Елена замотала головой, но рюмка прижалась к её сомкнутым губам, звякнула о зубы, и она сделала глоток, еще – поперхнулась, закашлялась. Потом Живаго налил опять – голова начала наливаться тяжестью, а тело, наоборот, стало легче воздушного шарика.
Живаго заставил её съесть ломоть ветчины, ломтик сыра и кусочек ананаса, несколько маслин. Давясь, кашляя и шмыгая носом, она запивала все это крепким, горьким, зеленым чаем, не ощущая ни вкуса, ни запаха.
Она и не заметила, как рука Живаго оказалась на её плече, она сама – на диване рядом с ним, его мягкие волосы касались её щеки, а в её руке зыбко и ненадежно примостилась еще одна полная рюмка, словно бабочка, готовая вот-вот улететь.
Гостиная парила вокруг и уже не казалась мрачной и темной – радужные круги перед глазами расцвечивали и раскачивали её, словно райскую птицу.
- Вот так… - говорил Живаго. – Теперь вы не волнуетесь и не злитесь, значит, наступило хоть какое-то, но перемирие. Вы – глупая маленькая девочка, Елена… - он тяжко и хрипло вздохнул.
Его рука обнимала ее за талию и слегка покачивала, словно баюкая. Елена вдруг ощутила на шее мягкое прикосновение его губ – и это не было ей неприятно. Губы Живаго пробовали и ласкали её, музыка обволакивала. Елена ойкнула. Закрыв глаза, ёжилась от бегущих по телу мурашек. Склонив голову набок, она подставила шею всю, целиком. Рюмка выпала из ослабевших пальцев и покатилась по дубовому паркету. Где-то под ложечкой сладко заныло, волны пошли вверх и вниз, поднимая над полом и одновременно пригвождая к месту. Его пальцы перебирали её волосы, щекотно касались лица, легонько, словно нежный ветерок, трогали кончики бровей, проводили по кромке губ. Она чувствовала тонкий и пряный запах его кожи.
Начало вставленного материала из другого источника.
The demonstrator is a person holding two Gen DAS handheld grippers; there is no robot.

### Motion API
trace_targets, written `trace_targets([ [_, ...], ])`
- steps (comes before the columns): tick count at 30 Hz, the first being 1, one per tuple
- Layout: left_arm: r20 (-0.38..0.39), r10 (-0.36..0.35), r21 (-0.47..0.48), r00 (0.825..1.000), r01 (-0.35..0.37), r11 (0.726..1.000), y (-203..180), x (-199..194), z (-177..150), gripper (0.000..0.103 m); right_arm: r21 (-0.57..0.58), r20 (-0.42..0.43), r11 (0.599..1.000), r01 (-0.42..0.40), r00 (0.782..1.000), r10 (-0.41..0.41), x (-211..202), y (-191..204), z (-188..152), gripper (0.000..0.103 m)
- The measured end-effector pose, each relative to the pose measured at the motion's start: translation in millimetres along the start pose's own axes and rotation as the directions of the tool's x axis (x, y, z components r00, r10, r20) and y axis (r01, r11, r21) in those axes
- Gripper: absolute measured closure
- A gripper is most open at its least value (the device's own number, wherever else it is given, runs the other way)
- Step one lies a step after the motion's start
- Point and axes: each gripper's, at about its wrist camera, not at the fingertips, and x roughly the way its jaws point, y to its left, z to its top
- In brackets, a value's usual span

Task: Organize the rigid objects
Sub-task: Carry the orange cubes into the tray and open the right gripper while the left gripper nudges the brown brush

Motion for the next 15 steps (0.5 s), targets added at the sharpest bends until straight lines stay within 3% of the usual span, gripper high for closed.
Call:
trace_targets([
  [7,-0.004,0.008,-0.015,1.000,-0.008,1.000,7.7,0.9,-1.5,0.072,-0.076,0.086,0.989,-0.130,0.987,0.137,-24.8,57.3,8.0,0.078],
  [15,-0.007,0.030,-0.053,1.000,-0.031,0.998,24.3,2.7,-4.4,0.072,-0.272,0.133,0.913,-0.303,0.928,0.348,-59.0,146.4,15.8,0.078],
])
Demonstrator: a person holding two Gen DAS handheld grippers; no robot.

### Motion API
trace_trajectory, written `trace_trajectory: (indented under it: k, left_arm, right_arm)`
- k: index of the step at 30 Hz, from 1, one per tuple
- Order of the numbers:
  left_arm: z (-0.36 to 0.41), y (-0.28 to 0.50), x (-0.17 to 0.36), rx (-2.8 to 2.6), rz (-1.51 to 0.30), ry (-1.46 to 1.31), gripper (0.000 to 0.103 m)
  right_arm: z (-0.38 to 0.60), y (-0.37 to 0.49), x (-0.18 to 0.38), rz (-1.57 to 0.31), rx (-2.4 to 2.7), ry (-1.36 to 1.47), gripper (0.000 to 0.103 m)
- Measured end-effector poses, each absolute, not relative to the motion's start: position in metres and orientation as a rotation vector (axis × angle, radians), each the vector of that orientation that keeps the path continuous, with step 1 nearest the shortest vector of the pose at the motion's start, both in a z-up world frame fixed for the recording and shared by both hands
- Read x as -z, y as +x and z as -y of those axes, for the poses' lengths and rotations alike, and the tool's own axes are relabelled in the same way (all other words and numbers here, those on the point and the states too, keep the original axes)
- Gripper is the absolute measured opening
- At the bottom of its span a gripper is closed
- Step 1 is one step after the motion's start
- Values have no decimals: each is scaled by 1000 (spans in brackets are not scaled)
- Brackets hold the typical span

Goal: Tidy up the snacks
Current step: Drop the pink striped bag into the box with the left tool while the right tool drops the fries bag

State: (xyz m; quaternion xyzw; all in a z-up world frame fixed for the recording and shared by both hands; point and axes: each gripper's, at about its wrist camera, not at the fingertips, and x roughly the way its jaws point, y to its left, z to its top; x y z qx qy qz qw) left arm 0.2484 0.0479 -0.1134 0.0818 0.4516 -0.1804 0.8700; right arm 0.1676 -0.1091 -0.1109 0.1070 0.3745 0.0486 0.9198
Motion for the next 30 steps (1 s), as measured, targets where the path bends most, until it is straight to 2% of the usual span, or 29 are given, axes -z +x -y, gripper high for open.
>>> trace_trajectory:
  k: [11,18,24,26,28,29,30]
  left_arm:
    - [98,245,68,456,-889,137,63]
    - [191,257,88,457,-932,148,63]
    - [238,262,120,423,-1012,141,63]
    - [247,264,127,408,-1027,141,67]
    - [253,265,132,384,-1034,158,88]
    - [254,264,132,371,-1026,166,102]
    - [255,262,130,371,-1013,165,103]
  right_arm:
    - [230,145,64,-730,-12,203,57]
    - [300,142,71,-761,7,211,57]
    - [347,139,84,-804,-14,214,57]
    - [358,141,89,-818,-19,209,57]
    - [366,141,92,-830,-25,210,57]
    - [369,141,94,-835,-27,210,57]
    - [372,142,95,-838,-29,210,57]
Вот горячее дыхание обожгло лицо, он придвинулся совсем вплотную, твердая настойчивая рука уверенно, по-хозяйски, проникла под блузку, прошлась по спине, легла на поясницу… Она вздрогнула от внезапного страха – ей почудилось искаженное лицо мужчины, настигающего её на жестком некошеном лугу. Её передернуло, туманное очарование прошло, отвращение вновь сковало члены.
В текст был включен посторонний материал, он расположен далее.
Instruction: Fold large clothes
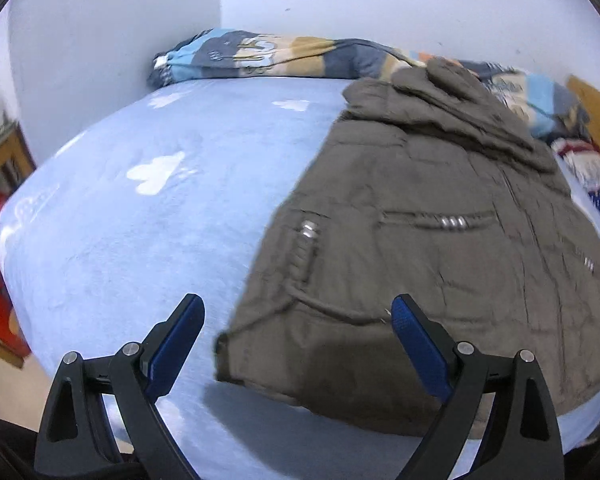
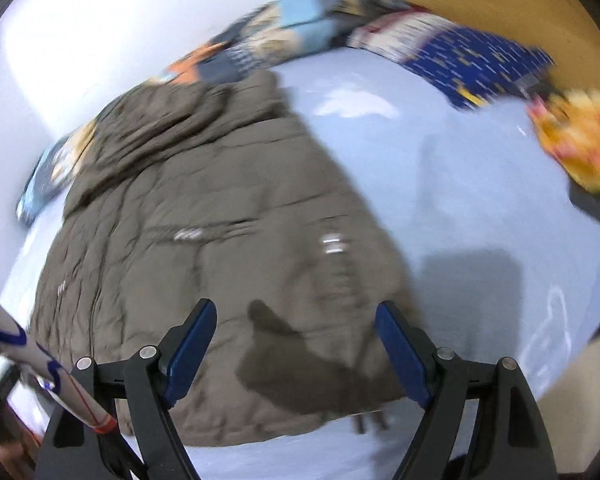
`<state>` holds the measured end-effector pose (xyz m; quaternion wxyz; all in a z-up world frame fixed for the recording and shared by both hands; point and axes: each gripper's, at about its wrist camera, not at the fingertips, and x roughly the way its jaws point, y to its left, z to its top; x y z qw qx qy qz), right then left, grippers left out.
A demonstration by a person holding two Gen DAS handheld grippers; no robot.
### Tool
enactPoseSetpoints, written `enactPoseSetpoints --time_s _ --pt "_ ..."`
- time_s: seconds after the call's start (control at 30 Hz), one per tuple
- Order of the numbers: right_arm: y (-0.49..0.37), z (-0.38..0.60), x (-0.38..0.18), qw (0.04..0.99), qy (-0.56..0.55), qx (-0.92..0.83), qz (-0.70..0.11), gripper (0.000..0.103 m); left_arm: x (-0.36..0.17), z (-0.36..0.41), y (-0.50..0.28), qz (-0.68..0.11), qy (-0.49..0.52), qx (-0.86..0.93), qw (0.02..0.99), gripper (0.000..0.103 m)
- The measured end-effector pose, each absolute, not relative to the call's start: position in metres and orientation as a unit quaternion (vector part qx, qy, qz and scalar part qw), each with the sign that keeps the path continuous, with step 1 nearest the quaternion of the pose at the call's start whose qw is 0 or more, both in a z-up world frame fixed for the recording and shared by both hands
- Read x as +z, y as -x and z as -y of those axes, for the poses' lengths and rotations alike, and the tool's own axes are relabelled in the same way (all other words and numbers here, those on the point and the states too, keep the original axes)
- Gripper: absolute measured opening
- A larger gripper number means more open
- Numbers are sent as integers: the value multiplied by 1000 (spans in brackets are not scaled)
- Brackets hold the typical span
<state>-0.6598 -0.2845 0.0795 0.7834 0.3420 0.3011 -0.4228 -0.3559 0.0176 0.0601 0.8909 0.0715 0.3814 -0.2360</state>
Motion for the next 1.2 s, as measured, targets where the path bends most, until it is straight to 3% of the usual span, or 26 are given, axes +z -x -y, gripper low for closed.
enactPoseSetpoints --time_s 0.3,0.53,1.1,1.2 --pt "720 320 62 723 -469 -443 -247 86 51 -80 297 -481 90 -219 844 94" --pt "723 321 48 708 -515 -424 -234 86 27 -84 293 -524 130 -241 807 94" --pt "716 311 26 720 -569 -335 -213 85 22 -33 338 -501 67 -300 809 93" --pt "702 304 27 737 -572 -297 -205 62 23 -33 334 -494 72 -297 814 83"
Живаго это почувствовал. Он усмехнулся и отодвинулся.
– Не бойтесь, вам ничего не грозит, - сказал он, - вы пьяны сейчас. Я дождусь, когда вы протрезвеете.
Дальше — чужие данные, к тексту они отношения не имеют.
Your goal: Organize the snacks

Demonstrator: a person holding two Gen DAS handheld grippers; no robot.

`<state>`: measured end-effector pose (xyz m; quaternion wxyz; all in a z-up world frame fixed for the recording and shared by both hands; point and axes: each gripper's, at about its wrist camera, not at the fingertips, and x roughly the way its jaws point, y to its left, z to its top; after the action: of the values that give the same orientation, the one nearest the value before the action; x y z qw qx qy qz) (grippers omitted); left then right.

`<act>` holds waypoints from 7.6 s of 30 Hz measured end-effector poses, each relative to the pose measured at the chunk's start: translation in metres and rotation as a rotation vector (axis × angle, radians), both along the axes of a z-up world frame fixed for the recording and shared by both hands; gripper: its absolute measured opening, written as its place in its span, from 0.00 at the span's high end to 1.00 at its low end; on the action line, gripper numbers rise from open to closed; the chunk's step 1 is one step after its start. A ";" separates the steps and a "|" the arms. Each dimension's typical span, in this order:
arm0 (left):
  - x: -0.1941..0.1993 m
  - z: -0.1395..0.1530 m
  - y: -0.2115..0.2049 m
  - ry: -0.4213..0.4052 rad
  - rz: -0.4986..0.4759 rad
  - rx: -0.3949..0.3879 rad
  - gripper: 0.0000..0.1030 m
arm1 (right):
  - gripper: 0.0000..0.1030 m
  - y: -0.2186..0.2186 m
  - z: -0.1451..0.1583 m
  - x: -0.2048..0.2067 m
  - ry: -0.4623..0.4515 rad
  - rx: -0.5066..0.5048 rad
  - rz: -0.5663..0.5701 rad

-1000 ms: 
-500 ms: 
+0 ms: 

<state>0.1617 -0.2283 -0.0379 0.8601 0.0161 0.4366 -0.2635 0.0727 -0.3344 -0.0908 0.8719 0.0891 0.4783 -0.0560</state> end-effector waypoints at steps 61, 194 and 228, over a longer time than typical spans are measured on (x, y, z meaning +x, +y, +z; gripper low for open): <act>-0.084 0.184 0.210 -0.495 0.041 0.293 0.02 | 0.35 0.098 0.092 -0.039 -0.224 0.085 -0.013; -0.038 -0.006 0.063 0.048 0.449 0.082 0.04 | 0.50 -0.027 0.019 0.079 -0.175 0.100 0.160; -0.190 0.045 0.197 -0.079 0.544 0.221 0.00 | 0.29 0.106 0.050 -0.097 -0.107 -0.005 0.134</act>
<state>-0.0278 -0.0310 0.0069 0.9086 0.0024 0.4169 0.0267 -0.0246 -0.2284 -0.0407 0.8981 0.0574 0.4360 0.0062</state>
Вечер был скомкан и превратился в нудный кошмар. Живаго стал напряженным и молчаливым, у Елены приятное опьянение перешло в омерзительную тяжесть в голове.
«Больше не буду пить!» – Пообещала она себе. – «Ни за что! Никогда!»
…На следующий день Елена отправилась в больницу навещать мать.